If you were to fly over the town of Boki Diawe in northeast Senegal, the sight of newly sown seeds in carefully planned circular gardens that resemble the unruffled eye of the desert would surely catch your eye.
The gardens, known locally as tolou keur, are the most recent incarnation of the Great Green Wall project. They were designed by Aly Ndiaye, a Senegalese agricultural engineer who was unable to leave Senegal when the borders were closed.
The initiative, launched in 2007 by the African Union with support from the European Union, the World Bank and the United Nations, was originally intended to help prevent desertification by suffocating the Sahara as it receded. headed south. The plan was to plant a belt of trees 10 miles wide and 4,350 miles long across the Sahel region from Senegal to Djibouti.
However, the program encountered a number of challenges, including the difficulty of planting trees in the parched savannah and lack of funding. According to UN estimates cited by Reuters, the overall program only managed to plant 4% of the 100 million hectares of trees promised, and completing it by 2030 on schedule could cost as much as $ 43 billion.

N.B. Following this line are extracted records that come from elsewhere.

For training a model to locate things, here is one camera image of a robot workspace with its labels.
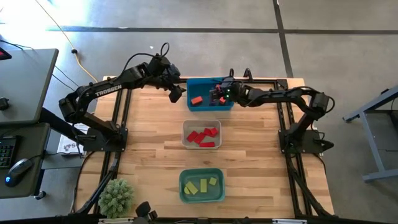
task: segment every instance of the green plastic container
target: green plastic container
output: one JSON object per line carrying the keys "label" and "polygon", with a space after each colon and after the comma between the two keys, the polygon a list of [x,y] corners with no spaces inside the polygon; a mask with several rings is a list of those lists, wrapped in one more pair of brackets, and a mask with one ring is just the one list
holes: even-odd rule
{"label": "green plastic container", "polygon": [[[216,178],[216,185],[210,185],[210,178]],[[207,192],[200,192],[200,179],[207,180]],[[194,184],[198,192],[193,194],[186,194],[184,192],[185,184],[188,182]],[[217,168],[201,168],[184,170],[180,174],[180,199],[185,203],[199,203],[199,202],[220,202],[225,198],[225,182],[223,171]]]}

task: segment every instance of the green plant
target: green plant
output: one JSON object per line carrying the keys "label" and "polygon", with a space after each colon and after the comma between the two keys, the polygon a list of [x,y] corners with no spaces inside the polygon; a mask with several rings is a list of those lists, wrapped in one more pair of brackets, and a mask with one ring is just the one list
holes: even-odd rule
{"label": "green plant", "polygon": [[99,196],[99,212],[108,218],[127,215],[133,203],[133,188],[126,180],[110,180]]}

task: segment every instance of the gray floor
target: gray floor
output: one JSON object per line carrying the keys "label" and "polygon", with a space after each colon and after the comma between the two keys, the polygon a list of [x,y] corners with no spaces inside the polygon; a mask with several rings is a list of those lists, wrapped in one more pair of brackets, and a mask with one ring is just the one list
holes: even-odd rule
{"label": "gray floor", "polygon": [[[277,28],[272,0],[41,2],[64,26]],[[285,29],[398,29],[395,0],[279,0],[279,4]],[[0,22],[5,24],[0,25],[2,38],[34,48],[58,48],[57,65],[79,85],[91,81],[75,63],[62,33],[43,31],[45,26],[53,24],[34,1],[5,1],[3,6],[0,11]],[[237,74],[250,67],[256,77],[286,77],[278,34],[67,34],[82,54],[82,63],[98,79],[118,74],[128,56],[136,52],[158,52],[166,41],[171,45],[169,59],[183,75],[224,76],[230,67]],[[326,138],[335,143],[335,147],[325,153],[335,213],[344,218],[397,223],[398,178],[371,184],[362,181],[361,176],[376,171],[376,165],[362,124],[359,121],[345,124],[341,117],[398,83],[398,35],[287,34],[286,40],[294,77],[304,78],[307,85],[336,100],[336,108],[317,123],[317,127],[326,132]],[[131,65],[147,59],[136,58]],[[54,74],[73,85],[59,72]],[[60,115],[58,99],[68,92],[68,88],[53,79],[51,96],[47,97],[45,106]],[[398,155],[384,156],[388,158],[386,166],[394,167]],[[68,183],[74,183],[76,175],[76,169],[46,172],[42,188],[49,193],[48,197],[41,201],[1,200],[0,219],[67,214],[74,188]]]}

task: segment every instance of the plastic bin
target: plastic bin
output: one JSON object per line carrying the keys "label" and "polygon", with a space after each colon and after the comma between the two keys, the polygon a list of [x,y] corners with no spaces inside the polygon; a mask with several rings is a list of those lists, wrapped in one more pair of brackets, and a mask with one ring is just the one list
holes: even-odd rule
{"label": "plastic bin", "polygon": [[[234,102],[227,100],[225,105],[210,106],[210,90],[214,89],[223,79],[218,78],[189,78],[187,80],[187,105],[190,111],[226,111],[230,110]],[[191,99],[201,96],[200,105],[193,105]]]}
{"label": "plastic bin", "polygon": [[[209,184],[210,178],[216,178],[216,185]],[[206,179],[207,192],[200,192],[200,180]],[[179,178],[180,199],[185,203],[199,203],[199,202],[220,202],[225,199],[225,182],[223,171],[218,168],[201,168],[184,170]],[[185,184],[188,182],[194,184],[198,192],[193,194],[186,194],[184,192]]]}
{"label": "plastic bin", "polygon": [[[197,133],[201,133],[205,130],[205,128],[216,128],[218,130],[218,134],[215,137],[206,136],[202,142],[214,142],[214,147],[199,147],[197,143],[188,142],[187,137],[191,134],[192,131],[196,131]],[[186,120],[182,123],[182,139],[181,143],[187,149],[218,149],[221,146],[221,122],[218,120]]]}

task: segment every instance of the wooden tabletop
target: wooden tabletop
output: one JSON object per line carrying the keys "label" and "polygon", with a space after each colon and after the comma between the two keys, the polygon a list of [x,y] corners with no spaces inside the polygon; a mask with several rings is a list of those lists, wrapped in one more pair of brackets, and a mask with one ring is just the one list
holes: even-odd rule
{"label": "wooden tabletop", "polygon": [[[304,85],[301,78],[290,78],[288,83],[289,88]],[[272,88],[266,84],[252,86]],[[127,148],[122,154],[118,174],[118,178],[126,179],[135,189],[135,205],[130,217],[136,216],[135,207],[144,201],[148,201],[160,217],[294,217],[285,158],[279,149],[277,132],[280,127],[275,103],[256,108],[235,104],[231,111],[191,112],[185,93],[177,103],[171,103],[168,94],[151,86],[132,92]],[[111,120],[115,98],[115,93],[99,98],[95,115]],[[302,112],[295,105],[293,111],[298,121]],[[221,147],[215,151],[185,149],[181,144],[181,132],[186,119],[220,120]],[[77,209],[97,188],[103,157],[104,153],[96,152],[84,166],[76,198]],[[303,154],[303,164],[309,189],[324,208],[333,213],[322,163],[311,154]],[[180,200],[178,178],[181,171],[199,167],[217,167],[223,171],[224,201],[184,204]],[[304,211],[301,191],[298,194]]]}

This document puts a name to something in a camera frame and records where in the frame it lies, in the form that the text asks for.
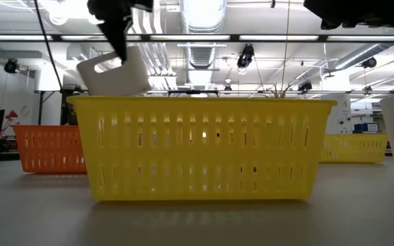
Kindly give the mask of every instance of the basket rim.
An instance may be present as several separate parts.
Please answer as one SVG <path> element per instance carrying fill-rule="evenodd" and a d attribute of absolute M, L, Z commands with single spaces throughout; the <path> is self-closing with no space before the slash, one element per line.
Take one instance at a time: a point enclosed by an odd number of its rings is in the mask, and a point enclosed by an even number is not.
<path fill-rule="evenodd" d="M 325 136 L 342 136 L 342 137 L 347 137 L 347 136 L 378 136 L 378 135 L 388 135 L 388 133 L 349 133 L 349 134 L 325 134 Z"/>
<path fill-rule="evenodd" d="M 66 128 L 78 128 L 79 126 L 60 126 L 60 125 L 35 125 L 35 124 L 13 124 L 11 127 L 41 127 L 41 128 L 54 128 L 54 127 L 66 127 Z"/>
<path fill-rule="evenodd" d="M 338 104 L 335 100 L 305 100 L 305 99 L 281 99 L 281 98 L 166 98 L 166 97 L 137 97 L 137 96 L 69 96 L 66 101 L 74 104 L 80 100 L 175 100 L 175 101 L 190 101 L 190 100 L 205 100 L 205 101 L 231 101 L 231 102 L 250 102 L 259 101 L 267 103 L 327 103 L 330 106 L 336 106 Z"/>

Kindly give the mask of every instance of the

The circular garden represents a new, more localized approach to the green wall project.
Circular trees to stop the desert
Plants and trees resistant to hot, dry climates, such as papaya and mango, can be found in the gardens, and one of the interior curved rows is even dedicated to medicinal plants. Three months after a garden is completed, its officers begin a series of two-year monthly inspections to check on progress.
But, you might be wondering why are they planted in a circular fashion. The reason is that circular beds allow the roots to grow inward. This traps liquids and bacteria and improves water retention and composting.
According to the Senegalese reforestation agency, the “Tolou Keur” gardens, which were apparently in part a response to the COVID-19 pandemic and numbering around two dozen today, have flourished since the project began there at seven months. When Senegal had to close its border to the coronavirus, villages had to become more self-sufficient as many depended on foreign food and medicine. The project was therefore born.
Organizers hope that hundreds of these gardens will be built as part of the project, which will increase food security, reduce regional desertification and hire thousands of community workers.